**YOUR OBJECTIVE**
Work through the listing below and state how many of its lines hold the word "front". Give no other output.

++++++++++++++++++++

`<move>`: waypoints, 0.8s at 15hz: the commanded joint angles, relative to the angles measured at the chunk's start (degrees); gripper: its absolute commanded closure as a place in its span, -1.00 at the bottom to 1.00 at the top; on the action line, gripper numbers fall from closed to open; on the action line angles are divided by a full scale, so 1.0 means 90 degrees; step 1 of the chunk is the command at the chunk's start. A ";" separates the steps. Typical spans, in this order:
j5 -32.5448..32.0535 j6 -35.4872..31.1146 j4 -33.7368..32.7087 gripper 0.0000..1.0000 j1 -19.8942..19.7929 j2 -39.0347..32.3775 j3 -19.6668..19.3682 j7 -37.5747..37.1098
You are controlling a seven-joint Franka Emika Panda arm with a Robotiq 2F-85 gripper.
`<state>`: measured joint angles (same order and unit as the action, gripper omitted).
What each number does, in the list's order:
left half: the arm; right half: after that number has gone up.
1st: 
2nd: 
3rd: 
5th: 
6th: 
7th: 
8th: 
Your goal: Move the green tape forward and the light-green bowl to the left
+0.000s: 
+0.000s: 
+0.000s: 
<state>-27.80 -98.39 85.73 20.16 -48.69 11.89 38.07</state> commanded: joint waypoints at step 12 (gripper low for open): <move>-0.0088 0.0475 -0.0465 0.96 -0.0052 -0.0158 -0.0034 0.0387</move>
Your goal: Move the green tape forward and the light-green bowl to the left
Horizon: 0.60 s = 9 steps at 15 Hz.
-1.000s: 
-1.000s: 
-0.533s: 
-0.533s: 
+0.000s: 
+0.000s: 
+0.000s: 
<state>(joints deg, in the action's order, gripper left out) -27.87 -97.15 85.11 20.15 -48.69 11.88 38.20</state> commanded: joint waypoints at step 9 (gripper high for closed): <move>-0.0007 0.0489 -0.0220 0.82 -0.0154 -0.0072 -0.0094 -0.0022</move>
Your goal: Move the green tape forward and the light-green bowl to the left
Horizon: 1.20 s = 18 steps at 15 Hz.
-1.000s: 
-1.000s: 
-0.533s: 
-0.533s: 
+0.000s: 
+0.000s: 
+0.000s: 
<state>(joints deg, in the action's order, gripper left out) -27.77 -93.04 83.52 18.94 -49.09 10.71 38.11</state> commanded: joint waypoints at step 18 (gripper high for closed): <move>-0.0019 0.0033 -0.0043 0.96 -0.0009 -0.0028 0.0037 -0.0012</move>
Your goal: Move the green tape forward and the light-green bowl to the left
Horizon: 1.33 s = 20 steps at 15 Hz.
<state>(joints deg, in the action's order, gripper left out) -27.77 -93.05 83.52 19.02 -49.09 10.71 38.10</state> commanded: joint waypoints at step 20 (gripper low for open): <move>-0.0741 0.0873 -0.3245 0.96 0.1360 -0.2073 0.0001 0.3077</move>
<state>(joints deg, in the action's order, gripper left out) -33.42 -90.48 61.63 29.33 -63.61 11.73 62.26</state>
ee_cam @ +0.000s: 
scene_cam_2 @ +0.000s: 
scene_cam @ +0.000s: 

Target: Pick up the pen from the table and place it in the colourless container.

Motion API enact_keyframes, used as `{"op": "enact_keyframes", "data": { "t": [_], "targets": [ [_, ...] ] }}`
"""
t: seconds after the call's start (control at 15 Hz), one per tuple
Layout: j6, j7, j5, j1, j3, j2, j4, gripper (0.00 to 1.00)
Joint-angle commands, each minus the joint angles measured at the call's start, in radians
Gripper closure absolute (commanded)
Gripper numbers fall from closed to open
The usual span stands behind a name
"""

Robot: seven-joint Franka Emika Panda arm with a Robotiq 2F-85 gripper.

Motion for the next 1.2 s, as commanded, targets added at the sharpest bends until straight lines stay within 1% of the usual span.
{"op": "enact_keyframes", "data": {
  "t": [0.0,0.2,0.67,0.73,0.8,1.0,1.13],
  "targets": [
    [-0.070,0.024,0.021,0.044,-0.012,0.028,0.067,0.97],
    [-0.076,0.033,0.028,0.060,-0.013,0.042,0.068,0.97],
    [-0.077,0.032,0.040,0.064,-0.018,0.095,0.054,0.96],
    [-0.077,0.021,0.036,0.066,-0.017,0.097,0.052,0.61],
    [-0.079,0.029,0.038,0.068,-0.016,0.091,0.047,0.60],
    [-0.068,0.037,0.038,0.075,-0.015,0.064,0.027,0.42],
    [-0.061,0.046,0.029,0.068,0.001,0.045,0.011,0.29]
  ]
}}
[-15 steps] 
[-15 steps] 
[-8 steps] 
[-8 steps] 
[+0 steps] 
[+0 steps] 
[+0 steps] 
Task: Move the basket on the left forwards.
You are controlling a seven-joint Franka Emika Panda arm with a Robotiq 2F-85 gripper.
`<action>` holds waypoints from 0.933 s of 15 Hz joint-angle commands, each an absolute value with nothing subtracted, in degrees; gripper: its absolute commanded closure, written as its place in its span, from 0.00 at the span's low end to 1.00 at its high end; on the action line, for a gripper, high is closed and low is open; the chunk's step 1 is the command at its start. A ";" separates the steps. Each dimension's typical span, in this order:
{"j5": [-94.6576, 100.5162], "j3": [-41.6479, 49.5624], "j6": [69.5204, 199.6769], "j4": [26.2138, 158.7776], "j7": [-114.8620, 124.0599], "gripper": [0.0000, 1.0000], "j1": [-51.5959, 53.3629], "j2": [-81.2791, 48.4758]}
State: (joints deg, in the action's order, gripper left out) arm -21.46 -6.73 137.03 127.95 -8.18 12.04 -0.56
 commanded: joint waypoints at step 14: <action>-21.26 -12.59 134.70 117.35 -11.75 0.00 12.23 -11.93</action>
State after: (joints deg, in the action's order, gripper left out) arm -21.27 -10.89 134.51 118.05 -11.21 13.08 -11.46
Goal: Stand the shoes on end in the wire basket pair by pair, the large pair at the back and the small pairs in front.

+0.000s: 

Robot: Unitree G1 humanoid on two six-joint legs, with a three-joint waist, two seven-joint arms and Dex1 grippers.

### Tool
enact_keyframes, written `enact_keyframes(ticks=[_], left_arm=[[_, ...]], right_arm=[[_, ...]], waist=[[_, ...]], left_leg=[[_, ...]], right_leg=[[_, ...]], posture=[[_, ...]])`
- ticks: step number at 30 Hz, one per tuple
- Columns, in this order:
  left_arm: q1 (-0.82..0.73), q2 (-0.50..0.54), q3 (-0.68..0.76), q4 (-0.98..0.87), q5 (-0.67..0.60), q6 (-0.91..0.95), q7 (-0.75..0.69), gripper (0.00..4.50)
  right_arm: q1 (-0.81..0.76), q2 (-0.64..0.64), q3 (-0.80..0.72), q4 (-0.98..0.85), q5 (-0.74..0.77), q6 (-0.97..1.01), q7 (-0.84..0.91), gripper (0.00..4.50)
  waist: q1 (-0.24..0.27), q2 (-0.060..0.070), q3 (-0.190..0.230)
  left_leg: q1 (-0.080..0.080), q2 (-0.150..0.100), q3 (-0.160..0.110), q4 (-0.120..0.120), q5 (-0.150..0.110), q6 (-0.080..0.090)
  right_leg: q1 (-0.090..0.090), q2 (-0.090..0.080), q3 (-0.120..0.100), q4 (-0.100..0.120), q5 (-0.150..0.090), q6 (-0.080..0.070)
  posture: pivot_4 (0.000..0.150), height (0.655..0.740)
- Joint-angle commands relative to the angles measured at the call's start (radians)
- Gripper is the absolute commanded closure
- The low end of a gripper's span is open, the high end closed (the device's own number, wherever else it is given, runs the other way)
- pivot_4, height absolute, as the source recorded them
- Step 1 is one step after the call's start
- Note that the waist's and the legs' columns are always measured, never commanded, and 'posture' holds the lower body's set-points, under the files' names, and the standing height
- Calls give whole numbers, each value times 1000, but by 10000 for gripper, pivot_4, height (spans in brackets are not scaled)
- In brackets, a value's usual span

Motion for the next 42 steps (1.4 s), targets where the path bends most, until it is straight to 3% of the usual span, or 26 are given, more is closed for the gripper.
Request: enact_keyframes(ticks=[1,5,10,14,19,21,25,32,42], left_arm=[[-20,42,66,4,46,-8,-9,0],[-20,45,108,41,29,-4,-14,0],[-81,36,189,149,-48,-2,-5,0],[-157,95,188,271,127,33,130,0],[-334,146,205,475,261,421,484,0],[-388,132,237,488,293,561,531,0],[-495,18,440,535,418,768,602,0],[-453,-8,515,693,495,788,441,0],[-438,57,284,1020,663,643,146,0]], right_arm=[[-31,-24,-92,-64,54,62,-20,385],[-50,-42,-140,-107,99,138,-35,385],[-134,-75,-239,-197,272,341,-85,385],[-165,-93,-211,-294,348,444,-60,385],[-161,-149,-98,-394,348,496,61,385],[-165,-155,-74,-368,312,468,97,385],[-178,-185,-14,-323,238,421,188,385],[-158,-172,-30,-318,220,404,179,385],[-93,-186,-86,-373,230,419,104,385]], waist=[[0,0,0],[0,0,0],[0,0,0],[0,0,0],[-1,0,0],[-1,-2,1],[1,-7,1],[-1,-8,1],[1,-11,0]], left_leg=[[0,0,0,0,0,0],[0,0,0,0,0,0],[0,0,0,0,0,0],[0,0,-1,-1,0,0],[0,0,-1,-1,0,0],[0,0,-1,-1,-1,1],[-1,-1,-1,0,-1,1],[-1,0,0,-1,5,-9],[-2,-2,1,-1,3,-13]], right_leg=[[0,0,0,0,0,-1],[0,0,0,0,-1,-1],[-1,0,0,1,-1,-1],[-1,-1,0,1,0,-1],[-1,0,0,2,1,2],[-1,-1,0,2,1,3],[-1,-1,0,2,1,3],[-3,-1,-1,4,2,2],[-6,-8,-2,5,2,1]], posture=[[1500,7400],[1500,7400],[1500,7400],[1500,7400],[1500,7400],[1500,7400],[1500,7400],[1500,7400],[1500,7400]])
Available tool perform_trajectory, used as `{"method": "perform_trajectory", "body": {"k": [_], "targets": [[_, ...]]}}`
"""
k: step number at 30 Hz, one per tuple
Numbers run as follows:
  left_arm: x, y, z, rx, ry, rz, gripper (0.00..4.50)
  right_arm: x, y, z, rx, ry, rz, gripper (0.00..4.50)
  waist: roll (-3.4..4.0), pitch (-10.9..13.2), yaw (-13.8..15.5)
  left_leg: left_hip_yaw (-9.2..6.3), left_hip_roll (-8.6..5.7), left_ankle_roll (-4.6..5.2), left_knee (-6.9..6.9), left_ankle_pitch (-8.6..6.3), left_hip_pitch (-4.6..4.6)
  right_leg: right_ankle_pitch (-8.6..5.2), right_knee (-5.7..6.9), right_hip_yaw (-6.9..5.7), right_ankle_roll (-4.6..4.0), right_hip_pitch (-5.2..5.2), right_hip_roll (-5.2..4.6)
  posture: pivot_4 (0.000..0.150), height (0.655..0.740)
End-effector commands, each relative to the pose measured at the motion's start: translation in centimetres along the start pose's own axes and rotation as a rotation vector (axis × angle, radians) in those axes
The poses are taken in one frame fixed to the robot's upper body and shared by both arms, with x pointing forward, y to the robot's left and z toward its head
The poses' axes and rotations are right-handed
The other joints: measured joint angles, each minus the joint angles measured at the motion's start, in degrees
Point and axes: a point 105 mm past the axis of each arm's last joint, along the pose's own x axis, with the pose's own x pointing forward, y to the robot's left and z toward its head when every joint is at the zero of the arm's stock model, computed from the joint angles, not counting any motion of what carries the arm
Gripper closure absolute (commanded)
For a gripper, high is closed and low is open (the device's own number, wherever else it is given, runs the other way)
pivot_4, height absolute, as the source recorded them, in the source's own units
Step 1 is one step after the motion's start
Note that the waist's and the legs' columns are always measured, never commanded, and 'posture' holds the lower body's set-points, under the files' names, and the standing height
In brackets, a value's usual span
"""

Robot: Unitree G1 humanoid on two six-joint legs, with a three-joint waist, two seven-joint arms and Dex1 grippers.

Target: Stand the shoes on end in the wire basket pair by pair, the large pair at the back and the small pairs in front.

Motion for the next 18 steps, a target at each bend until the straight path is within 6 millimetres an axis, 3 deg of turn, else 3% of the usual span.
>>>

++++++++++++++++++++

**ANSWER SECTION**
2